RAINBOW BRIDGE: UN LUNGO EP PROIETTATO IN UN ROCK D’EPOCA

E’ uscito in questi giorni “Unlock”, il nuovo Ep dei Rainbow Bridge, una formazione pugliese composta da chitarra e voce, batteria e basso e che con questo nuovo progetto propone cinque tracce, due delle quali superiori agli undici minuti, quindi, pur se nella dimensione di un Ep, l’ascoltatore ci troverà un elevato contenuto di musica (circa tre quarti d’ora).

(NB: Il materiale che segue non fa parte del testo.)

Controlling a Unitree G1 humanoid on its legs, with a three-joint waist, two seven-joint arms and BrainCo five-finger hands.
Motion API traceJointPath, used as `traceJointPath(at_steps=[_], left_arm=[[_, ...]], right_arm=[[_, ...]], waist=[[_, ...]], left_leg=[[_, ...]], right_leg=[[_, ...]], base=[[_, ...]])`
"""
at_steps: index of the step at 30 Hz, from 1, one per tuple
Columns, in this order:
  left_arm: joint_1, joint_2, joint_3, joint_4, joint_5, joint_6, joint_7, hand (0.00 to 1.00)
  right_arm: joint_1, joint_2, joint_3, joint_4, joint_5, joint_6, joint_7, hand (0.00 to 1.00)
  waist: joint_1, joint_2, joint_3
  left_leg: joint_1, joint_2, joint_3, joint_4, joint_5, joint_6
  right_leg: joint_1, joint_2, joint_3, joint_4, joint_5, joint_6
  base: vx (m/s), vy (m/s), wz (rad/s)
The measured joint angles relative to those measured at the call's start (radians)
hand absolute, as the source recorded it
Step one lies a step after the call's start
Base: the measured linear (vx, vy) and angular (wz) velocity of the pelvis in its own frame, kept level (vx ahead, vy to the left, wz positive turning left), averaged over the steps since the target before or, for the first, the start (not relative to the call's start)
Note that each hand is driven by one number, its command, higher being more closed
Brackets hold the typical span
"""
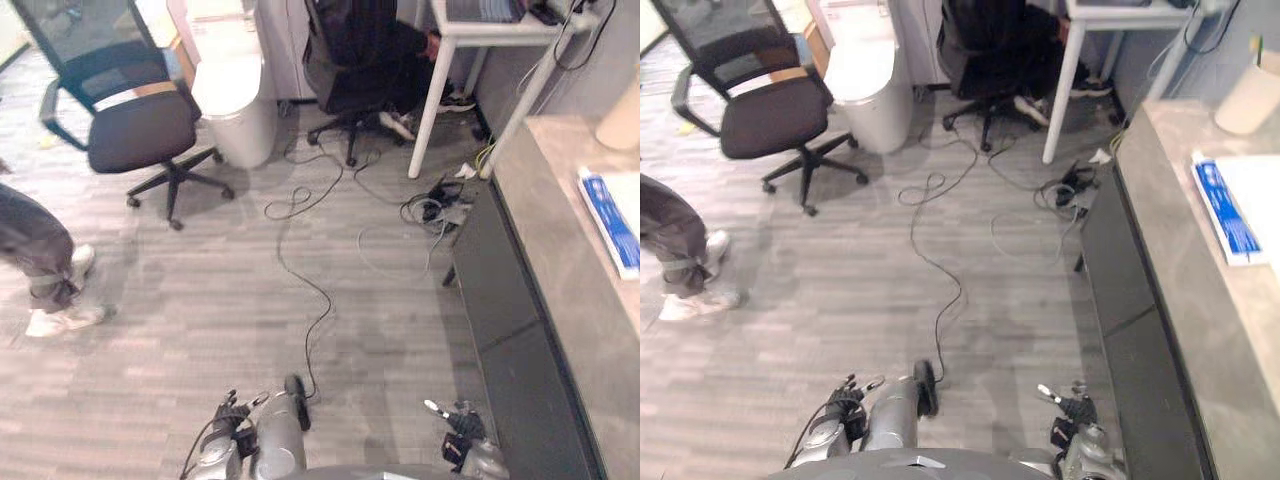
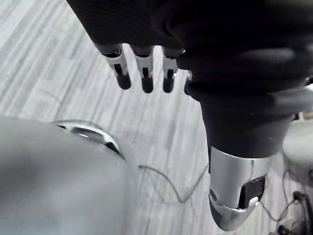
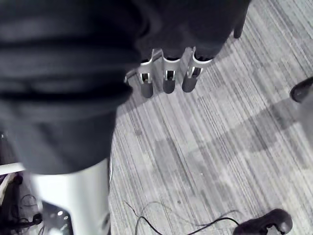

E’ un rock vibrante, ruvido, che intreccia atmosfere psichedeliche ad un dinamismo strumentale che, pur se definito “istintivo e selvaggio”, non lascia mai nulla al caso ed in certi passaggi arriva diretto come un ceffone. C’è molta, moltissima chitarra ed in certi frangenti si respira l’aria densa e pungente degli anni del grande rock, quelli di Woodstock e degli anni a seguire. Per gli appassionati certamente si tratta di un ascolto piacevole e per i nostalgici con i capelli un po’ bianchi, di una sorta di ritorno al passato, almeno in un certo modo di pensare alle sonorità ed a quelle “svisate” che fecero impazzire una generazione. Detto questo e quindi messe insieme tutte quelle considerazioni che depongono a favore di “Unlock”, un paio di riflessioni ulteriori ci stanno. Dagli anni Settanta in poi, tutto ciò che in qualche modo pareva poter rompere degli equilibri, frantumare un certo perbenismo permeato di ipocrisia, proiettare in dimensioni immaginifiche virtuali, dando un senso di libertà senza più schemi, era rock. Questo marchio che ha rischiato di trasformarsi in un luogo comune, ce lo siamo trascinati sino ad oggi ma, nel frattempo, si è molto diluita la carica di quegli anni e il mondo è cambiato. Nelle tracce di “Unlock” si ascolta del buon rock, eseguito da gente che con gli strumenti ci sa fare, ma ben presto (soprattutto penso a chi gli anni ’70 li visse) in questo Ep non si coglie un’autentica originalità, non vi è un segno distintivo , non prende forma una cifra artistica capace di dare un tratto personalizzato al progetto. Di rock così ne abbiamo ascoltato tanto, ne stiamo ascoltando ancora ed anche volentieri, quando a proporlo non sono coloro che pensano che ogni frastuono possa definirsi rock (e sono in molti).  Diamo quindi atto ai Rainbow Bridge di essere un’ottima band, priva però di un autentico tocco di originalità (almeno in questo lavoro).